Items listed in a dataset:
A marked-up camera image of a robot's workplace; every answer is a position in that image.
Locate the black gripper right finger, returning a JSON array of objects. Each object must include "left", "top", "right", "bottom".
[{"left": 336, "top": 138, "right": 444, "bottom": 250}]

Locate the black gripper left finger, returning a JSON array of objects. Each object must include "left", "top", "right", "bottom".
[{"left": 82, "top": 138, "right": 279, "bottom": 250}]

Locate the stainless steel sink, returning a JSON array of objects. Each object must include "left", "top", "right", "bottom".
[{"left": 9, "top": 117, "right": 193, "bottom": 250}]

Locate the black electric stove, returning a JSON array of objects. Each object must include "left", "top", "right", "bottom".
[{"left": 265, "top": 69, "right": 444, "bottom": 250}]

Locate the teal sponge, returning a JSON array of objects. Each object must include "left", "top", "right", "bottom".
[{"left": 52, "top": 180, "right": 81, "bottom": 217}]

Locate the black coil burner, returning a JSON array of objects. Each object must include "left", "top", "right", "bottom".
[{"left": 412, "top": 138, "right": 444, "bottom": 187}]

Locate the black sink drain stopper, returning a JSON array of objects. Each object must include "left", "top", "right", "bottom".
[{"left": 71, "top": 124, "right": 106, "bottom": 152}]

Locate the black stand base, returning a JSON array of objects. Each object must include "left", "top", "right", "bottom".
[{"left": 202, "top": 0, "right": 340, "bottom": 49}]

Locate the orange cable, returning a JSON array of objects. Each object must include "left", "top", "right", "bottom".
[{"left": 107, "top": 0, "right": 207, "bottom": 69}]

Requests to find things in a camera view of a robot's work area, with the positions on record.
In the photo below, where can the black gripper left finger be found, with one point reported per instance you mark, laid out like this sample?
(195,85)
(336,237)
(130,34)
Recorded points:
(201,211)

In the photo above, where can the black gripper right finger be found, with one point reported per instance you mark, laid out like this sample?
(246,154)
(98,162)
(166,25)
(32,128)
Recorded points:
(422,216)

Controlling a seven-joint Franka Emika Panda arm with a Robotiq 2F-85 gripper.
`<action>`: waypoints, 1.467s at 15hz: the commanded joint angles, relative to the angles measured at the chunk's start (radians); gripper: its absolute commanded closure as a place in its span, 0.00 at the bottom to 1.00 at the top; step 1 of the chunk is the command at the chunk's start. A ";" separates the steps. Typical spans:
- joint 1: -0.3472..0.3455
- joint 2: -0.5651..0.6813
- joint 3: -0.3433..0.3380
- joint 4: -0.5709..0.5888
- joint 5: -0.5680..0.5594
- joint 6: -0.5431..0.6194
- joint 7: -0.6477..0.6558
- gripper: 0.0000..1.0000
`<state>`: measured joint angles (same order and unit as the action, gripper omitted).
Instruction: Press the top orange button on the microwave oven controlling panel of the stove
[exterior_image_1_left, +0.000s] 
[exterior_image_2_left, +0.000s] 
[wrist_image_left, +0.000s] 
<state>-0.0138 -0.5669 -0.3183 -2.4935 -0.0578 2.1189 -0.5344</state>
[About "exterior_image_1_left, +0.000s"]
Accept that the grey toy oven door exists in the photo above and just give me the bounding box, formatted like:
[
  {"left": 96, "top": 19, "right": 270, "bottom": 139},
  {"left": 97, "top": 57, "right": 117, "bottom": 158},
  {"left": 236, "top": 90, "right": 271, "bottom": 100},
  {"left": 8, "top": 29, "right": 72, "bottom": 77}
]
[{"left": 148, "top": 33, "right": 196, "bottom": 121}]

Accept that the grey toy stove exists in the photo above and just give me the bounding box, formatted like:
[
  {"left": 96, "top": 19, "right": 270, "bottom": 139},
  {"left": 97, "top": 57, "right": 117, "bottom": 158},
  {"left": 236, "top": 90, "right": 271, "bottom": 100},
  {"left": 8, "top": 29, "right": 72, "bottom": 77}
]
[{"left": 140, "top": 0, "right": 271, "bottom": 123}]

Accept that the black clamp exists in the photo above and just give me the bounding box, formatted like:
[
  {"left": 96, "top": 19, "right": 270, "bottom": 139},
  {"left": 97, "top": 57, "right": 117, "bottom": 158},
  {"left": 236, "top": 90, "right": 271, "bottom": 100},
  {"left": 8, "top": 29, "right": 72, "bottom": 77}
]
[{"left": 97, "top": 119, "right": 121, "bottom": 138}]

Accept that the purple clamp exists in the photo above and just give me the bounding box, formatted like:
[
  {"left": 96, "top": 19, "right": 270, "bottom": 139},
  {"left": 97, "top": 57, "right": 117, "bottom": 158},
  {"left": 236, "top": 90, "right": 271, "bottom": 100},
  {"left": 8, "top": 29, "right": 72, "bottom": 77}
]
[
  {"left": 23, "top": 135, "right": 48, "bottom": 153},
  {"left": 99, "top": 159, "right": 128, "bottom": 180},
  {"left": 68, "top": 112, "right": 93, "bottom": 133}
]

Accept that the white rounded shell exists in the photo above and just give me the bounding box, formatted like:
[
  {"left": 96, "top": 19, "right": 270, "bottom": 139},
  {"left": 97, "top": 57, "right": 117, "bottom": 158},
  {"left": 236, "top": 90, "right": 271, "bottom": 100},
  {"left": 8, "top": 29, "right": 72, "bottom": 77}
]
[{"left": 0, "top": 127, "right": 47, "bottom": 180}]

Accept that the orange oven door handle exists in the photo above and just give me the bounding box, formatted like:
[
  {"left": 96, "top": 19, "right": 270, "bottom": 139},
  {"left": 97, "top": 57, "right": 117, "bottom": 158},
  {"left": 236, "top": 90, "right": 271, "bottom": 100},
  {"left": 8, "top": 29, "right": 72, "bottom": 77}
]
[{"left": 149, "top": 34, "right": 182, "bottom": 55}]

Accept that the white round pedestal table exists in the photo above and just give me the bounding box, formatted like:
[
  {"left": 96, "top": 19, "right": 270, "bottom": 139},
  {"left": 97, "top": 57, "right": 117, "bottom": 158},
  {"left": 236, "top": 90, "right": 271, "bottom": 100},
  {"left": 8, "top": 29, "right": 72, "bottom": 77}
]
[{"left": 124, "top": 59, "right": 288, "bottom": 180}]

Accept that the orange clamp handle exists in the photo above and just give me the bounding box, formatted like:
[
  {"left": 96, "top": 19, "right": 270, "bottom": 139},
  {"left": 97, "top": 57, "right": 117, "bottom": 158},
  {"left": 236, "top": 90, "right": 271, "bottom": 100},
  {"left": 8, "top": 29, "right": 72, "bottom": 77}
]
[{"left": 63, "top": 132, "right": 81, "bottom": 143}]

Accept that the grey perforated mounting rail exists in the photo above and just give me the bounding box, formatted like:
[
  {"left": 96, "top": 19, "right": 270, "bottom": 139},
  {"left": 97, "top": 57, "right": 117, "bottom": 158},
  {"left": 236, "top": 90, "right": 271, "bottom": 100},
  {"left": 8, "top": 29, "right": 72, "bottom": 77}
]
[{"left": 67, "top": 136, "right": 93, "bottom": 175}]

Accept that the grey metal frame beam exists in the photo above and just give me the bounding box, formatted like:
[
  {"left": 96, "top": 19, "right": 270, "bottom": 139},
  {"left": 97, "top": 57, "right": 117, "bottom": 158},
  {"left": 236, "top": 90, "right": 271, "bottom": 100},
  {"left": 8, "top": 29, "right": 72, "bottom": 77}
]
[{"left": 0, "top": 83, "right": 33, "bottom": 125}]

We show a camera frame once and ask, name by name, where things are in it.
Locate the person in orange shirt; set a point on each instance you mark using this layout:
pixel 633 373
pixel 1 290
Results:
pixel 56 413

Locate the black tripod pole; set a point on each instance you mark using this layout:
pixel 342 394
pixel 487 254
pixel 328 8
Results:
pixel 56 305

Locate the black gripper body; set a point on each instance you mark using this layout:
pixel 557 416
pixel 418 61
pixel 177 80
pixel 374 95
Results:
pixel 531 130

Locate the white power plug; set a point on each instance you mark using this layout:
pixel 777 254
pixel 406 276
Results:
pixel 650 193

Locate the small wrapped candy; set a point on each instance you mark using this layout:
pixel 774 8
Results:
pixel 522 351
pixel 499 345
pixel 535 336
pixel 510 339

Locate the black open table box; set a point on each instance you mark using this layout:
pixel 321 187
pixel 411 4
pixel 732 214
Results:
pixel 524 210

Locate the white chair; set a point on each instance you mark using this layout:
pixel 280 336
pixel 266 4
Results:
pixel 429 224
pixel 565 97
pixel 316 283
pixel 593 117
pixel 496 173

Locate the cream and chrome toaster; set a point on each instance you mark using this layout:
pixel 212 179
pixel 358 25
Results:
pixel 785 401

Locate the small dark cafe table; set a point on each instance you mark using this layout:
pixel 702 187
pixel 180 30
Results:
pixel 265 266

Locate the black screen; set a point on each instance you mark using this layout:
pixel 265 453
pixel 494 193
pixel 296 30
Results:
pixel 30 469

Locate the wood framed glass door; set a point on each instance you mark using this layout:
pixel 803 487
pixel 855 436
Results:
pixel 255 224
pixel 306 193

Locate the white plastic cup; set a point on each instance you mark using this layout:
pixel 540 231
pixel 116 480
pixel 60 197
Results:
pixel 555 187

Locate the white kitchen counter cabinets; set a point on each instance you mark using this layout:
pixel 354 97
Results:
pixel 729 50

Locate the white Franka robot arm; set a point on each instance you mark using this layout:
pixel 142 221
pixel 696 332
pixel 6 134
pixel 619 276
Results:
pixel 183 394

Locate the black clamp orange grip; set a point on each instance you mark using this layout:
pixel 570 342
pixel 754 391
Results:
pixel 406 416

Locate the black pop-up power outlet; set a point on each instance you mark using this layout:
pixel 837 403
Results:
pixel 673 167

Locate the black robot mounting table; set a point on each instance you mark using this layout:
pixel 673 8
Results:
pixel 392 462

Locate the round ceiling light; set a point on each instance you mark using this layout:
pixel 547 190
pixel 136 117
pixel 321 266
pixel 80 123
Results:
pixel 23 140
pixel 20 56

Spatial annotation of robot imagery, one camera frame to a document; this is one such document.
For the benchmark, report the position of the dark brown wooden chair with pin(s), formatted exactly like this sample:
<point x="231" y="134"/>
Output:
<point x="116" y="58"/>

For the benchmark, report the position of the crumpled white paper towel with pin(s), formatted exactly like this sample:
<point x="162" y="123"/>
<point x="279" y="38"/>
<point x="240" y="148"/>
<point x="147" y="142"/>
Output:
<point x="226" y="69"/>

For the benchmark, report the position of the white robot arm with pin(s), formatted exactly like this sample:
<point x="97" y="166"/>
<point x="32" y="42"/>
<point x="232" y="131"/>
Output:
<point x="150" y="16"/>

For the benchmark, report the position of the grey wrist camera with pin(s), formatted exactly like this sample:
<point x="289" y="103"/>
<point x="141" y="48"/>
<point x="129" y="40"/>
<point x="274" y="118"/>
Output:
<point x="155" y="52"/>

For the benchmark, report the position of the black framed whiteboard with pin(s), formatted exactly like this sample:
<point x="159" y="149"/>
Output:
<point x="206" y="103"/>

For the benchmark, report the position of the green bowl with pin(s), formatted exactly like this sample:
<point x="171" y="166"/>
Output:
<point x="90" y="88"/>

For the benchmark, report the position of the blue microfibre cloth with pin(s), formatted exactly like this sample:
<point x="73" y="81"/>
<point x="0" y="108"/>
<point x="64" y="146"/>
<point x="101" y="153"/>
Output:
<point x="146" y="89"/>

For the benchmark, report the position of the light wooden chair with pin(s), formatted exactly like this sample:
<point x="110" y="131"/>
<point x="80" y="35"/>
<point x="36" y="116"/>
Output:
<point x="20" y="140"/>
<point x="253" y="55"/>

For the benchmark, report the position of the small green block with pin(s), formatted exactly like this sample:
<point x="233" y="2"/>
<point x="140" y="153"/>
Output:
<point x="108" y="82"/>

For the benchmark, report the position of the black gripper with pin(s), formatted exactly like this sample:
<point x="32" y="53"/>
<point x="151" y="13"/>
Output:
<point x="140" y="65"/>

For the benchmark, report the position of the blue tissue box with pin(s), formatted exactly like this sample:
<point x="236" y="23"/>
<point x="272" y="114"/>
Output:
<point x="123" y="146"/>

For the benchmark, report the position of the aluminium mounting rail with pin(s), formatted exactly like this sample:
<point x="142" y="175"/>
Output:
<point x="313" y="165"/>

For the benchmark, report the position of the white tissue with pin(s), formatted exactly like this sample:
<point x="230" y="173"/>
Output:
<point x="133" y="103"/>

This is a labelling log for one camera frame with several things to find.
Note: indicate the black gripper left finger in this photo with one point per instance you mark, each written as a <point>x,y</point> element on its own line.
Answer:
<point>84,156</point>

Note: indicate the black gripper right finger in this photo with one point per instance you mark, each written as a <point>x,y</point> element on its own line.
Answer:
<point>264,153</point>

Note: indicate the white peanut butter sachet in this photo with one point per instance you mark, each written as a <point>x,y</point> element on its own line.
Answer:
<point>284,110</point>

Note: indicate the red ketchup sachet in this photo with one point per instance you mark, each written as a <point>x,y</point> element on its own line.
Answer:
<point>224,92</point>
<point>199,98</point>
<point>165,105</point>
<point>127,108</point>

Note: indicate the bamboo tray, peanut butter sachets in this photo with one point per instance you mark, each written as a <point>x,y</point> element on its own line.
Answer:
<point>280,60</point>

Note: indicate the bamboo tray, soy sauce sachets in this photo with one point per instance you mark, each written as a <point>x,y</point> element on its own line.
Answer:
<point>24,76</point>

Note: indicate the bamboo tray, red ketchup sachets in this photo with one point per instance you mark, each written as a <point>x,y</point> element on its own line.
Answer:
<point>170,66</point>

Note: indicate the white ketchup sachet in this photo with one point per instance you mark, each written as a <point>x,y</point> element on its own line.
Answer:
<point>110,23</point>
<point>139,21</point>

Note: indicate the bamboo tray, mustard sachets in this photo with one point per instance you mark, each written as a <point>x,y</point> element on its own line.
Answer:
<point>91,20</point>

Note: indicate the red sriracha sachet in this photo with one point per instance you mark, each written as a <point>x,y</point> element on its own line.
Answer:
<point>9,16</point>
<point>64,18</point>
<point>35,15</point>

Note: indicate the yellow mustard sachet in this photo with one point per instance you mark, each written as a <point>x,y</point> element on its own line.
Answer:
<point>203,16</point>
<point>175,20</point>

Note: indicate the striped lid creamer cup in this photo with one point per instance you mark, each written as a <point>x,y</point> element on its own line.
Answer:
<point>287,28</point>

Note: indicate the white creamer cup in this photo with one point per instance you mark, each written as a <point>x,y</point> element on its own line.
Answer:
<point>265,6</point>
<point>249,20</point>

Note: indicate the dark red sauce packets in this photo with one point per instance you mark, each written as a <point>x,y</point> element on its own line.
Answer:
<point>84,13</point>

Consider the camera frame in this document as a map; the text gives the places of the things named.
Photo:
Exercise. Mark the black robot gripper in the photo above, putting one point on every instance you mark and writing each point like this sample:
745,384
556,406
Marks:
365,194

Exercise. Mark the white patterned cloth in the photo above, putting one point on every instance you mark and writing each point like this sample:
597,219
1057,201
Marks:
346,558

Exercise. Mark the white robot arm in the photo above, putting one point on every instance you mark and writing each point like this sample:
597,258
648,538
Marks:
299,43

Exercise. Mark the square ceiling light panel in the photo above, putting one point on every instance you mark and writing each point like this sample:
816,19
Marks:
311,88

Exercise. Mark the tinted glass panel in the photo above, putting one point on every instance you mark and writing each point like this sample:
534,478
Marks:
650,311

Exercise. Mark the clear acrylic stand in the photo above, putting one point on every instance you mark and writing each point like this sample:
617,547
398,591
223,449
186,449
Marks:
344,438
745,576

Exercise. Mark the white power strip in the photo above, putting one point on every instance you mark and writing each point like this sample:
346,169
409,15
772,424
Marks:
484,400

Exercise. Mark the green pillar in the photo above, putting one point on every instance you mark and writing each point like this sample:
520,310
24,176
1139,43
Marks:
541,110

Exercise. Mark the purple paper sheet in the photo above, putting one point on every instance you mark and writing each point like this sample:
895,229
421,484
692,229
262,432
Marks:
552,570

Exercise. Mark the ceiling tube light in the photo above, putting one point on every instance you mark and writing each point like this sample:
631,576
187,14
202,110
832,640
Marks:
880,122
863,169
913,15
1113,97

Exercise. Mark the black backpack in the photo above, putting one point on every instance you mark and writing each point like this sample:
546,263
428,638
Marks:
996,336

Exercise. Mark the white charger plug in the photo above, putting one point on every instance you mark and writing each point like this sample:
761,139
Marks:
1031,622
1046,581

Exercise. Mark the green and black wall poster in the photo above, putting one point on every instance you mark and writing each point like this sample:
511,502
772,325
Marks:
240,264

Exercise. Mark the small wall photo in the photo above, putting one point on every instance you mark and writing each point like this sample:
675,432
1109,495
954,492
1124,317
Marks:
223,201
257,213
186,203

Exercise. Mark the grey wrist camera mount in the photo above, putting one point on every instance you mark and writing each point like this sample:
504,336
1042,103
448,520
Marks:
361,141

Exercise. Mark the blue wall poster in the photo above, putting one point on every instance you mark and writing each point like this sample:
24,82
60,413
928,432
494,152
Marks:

> [Task directions] Across the entries above, how many lines include "wooden"? State only that number.

> [Solution for this task] 2